**What is required:** All of the data should be reproduced word for word, though its pictures must be omitted.

——

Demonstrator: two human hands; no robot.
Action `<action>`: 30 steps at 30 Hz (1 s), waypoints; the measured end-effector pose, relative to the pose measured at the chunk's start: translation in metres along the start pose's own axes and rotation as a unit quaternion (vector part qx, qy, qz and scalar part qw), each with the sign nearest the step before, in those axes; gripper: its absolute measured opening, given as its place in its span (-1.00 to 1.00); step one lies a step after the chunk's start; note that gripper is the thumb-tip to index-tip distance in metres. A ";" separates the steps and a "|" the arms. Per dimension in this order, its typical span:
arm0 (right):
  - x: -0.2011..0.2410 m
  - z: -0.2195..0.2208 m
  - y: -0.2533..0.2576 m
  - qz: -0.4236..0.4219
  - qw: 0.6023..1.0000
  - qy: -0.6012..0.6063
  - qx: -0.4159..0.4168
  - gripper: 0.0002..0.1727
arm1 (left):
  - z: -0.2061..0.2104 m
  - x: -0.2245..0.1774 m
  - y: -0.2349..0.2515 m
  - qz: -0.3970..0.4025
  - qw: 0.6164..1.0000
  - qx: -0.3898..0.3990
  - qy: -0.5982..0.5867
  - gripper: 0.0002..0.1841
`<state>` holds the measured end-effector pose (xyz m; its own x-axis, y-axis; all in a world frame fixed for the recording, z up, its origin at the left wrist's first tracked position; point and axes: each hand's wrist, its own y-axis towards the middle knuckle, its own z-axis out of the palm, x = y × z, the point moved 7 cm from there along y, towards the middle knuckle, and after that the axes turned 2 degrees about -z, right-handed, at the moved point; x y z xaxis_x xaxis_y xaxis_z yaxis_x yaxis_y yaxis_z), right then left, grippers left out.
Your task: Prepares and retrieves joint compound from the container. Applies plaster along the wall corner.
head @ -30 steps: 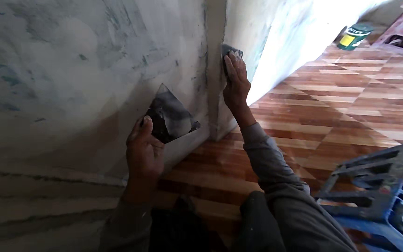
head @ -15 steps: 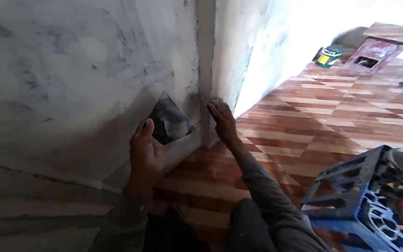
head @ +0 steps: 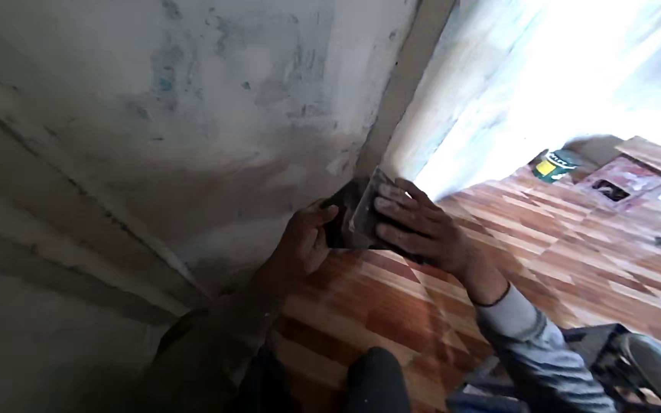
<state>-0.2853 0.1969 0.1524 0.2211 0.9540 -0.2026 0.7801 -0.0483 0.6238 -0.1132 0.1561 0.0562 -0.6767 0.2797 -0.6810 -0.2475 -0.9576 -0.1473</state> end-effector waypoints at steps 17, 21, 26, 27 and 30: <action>0.023 0.027 -0.074 0.210 0.969 -0.050 -0.116 -0.57 | 0.020 0.020 0.000 0.106 0.992 0.043 0.055 -0.73; 0.016 0.075 -0.133 0.413 0.905 -0.038 -0.091 -0.46 | 0.015 -0.001 0.002 0.170 0.984 0.003 0.055 -0.72; 0.043 0.112 -0.216 0.664 0.631 0.145 -0.375 -0.58 | 0.003 -0.016 0.013 0.213 0.971 -0.093 0.064 -0.70; 0.050 0.109 -0.213 0.674 0.588 0.160 -0.418 -0.62 | -0.001 -0.013 0.013 0.211 0.969 -0.099 0.082 -0.69; 0.057 0.079 -0.167 0.636 0.616 0.157 -0.438 -0.74 | -0.004 -0.011 0.013 0.233 0.959 -0.089 0.132 -0.66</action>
<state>-0.3572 0.2359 -0.0227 0.0964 0.3263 0.9404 -0.5530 -0.7680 0.3231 -0.1057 0.1407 0.0589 -0.4798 -0.1869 -0.8572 0.1775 -0.9775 0.1137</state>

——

**Your solution:**
Demonstrator: two human hands; no robot.
Action `<action>`: 30 steps at 30 Hz (1 s), waypoints; the measured end-effector pose, relative to the pose measured at the chunk's start: translation in metres along the start pose's own axes and rotation as a unit quaternion (vector part qx, qy, qz and scalar part qw), each with the sign nearest the step before, in those axes; gripper: its absolute measured opening, given as its place in its span (-1.00 to 1.00); step one lies a step after the chunk's start; note that gripper is the thumb-tip to index-tip distance in metres. A ";" separates the steps and a "|" the arms. Per dimension in this order, its typical span:
arm0 (right):
  - x: -0.2011..0.2410 m
  - z: -0.2195..0.2208 m
  - y: -0.2533..0.2576 m
  - qz: -0.4236..0.4219
  - qw: 0.6023..1.0000
  - qy: -0.6012..0.6063
  - qx: -0.4159..0.4168
  - gripper: 0.0002..0.1727
arm1 (left):
  - z: -0.2061..0.2104 m
  - x: -0.2245..0.1774 m
  - y: -0.2349..0.2515 m
  - qz: -0.3970..0.4025
  - qw: 0.6164..1.0000
  - qx: -0.3898..0.3990
  - qy: -0.5982..0.5867
  - gripper: 0.0002..0.1841
`<state>` holds the measured end-effector pose (xyz m; its own x-axis, y-axis; all in a world frame fixed for the recording, z up, its origin at the left wrist's first tracked position; point and axes: each hand's wrist, its own y-axis towards the middle knuckle, its own z-axis out of the palm, x = y × z, the point moved 7 cm from there along y, towards the middle knuckle, and after that the axes turned 2 degrees about -z, right-handed, at the moved point; x y z xaxis_x xaxis_y xaxis_z yaxis_x yaxis_y yaxis_z), right then left, grippers left out.
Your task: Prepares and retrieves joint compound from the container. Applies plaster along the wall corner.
head @ -30 steps: 
head @ -15 steps: 
head @ +0 steps: 
<state>-0.2853 0.1969 0.1524 0.2211 0.9540 -0.2026 0.7801 -0.0483 0.6238 -0.1132 0.1561 0.0562 -0.6767 0.2797 -0.6810 -0.2475 -0.9576 -0.1473</state> end-effector waypoints at steps 17, 21, 26, 27 and 30: <action>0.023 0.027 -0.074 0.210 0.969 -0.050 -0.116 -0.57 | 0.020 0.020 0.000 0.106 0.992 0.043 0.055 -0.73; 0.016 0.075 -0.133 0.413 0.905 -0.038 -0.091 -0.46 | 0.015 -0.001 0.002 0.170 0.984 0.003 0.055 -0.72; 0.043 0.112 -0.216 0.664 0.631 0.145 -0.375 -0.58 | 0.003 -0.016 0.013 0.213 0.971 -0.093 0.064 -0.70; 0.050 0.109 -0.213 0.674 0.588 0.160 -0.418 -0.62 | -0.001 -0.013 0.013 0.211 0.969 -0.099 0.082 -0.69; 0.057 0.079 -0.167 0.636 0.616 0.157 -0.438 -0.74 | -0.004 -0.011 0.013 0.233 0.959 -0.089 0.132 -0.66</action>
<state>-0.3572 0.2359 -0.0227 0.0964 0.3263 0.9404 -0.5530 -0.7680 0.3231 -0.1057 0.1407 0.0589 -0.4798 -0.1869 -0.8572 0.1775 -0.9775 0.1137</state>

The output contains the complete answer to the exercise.